I meant, which *specifics* are you thinking of? > *Genetics is amenable because ...

whimsicalism · on Nov 30, 2020

> Not sure what you mean by that

I spoke loosely, my mind skipped ahead of my writing, and I didn't realize that we were parsing so closely. "Genetics (the field) is amenable because the object of its study (the genome) is a sequence" would have been more correct but I thought it was implied.

> without a specific purpose there’s no point in doing so

Well yes, prior to the success of transfer learning I could see why you would think that is the case, but if you've been following deep sequence research recently then you would know there are actually immense benefits to doing so because the embeddings learned can then be portably used on downstream tasks.

> it’s purely limited by data availability.

Yes, and transfer learning on models pre-trained on unsupervised sequence tasks provides a (so-far under-explored) path around labeled data availability problems.

I already linked to a paper showing a task that these sorts of approaches outperform, and that is without using the most recent techniques in sequence modeling.

Maybe read the paper in Nature that uses this exact LM technique to predict the effect of mutations before assuming that it doesn't work: https://sci-hub.do/10.1038/s41592-018-0138-4

I am not directly in the field, you are right - but I think you are also being overconfident if you think that these approaches are exactly the same as the HMM/markov chain approaches that came before.

klmr · on Nov 30, 2020

Thanks for the paper, I’ll check it out; this isn’t my speciality so I’m definitely learning something.
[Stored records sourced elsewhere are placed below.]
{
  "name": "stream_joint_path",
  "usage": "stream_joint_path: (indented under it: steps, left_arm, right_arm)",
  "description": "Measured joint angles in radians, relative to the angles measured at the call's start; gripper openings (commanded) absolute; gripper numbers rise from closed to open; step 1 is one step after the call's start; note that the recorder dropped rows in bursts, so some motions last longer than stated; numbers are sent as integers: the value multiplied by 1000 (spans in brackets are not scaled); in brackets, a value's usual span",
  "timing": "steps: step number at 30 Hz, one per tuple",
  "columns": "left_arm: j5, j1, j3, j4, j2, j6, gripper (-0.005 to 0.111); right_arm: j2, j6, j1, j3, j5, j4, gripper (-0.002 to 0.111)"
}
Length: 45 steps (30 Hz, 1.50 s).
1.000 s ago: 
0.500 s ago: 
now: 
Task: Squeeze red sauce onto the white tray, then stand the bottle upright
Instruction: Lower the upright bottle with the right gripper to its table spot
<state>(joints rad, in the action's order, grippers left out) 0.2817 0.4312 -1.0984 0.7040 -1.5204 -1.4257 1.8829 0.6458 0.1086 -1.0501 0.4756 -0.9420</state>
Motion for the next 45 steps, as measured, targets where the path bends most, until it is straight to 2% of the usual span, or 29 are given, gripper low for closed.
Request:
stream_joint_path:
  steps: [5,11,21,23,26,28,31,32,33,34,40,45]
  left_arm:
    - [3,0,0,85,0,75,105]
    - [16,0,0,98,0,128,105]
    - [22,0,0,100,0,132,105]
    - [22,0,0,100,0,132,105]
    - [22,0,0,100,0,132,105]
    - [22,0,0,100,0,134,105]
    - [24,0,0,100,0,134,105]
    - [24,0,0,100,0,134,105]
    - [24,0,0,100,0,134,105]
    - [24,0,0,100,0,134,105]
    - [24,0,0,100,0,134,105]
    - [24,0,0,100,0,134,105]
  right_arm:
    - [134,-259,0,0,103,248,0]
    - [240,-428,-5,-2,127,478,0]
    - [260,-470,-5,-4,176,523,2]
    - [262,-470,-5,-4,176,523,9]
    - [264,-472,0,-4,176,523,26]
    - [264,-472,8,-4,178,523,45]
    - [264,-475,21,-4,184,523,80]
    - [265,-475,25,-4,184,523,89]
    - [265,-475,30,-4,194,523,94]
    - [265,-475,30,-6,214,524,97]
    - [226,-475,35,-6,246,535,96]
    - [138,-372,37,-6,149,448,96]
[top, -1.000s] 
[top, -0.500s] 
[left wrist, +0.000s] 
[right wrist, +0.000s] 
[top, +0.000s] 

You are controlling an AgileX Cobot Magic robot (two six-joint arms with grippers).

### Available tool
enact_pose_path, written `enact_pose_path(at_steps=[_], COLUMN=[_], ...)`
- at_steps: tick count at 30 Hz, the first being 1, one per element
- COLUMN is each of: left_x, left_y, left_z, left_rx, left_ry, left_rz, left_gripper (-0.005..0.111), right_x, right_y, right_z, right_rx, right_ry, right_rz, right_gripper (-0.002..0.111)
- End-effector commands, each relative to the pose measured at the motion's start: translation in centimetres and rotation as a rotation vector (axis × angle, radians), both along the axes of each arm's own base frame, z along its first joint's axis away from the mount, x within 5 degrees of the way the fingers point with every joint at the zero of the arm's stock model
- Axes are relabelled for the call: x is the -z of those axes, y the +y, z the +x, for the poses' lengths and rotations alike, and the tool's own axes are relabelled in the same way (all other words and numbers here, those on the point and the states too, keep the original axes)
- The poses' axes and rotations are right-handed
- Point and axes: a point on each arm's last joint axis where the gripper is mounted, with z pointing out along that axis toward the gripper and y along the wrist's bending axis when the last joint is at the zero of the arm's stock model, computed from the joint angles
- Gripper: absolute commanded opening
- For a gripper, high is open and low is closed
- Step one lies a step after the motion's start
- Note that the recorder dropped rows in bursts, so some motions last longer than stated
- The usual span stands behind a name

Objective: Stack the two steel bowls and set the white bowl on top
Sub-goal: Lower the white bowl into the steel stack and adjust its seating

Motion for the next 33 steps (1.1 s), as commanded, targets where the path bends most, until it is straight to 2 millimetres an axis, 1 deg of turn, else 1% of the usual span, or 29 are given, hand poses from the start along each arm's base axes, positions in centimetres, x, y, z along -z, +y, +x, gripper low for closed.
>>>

Just one minor clarification:

> Maybe read the paper … before assuming that it doesn't work

I don’t assume that. In fact, I know that using ML works on many problems in genetics. What I’m less convinced by is that we can expect a breakthrough due to ML any time soon, partly because conventional techniques (including ML) already have a handle on some current problems in genetics, and because there isn’t really a specific (or flashy) hard, algorithmic problem like there is in structural biology. Rather, there’s lots of stuff where I expect to see steady incremental improvement. In fact, in Wikipedia’s list of unsolved biological problems [1] there isn’t a single one that I’d characterise specifically as a question from the field of genetics (as a geneticist, that’s slightly depressing).

But my question was even more innocent than that: I’m not even that sceptical, I’m just not aware of anything and genuinely wanted an answer. And the paper you’ve posted might provide just that, so go and do my research now.

[1] https://en.wikipedia.org/wiki/List_of_unsolved_problems_in_b...

jcims · on Nov 30, 2020

Not being in the field, I would term what I see in this story as a ‘bottom up’ approach to understanding genetics/molecular biology. More akin to applied sciences than medicine or health. This, for example, seems to be very important but it still leaves us with a jello jigsaw puzzle with 200 million pieces and probably far removed from immediate utility in health outcomes.

Then there’s the more clinically oriented approaches of looking at effects, trying to find associated genes/mutations whatever mechanisms exist in between to cause a desirable or undesirable outcome. I’d call that ‘top down’.

I’m sure the lines get blurred more every day, but is there a meaningful distinction into these and/or more categories that are working the problem from both ends? If so, are there associated terms of art for them?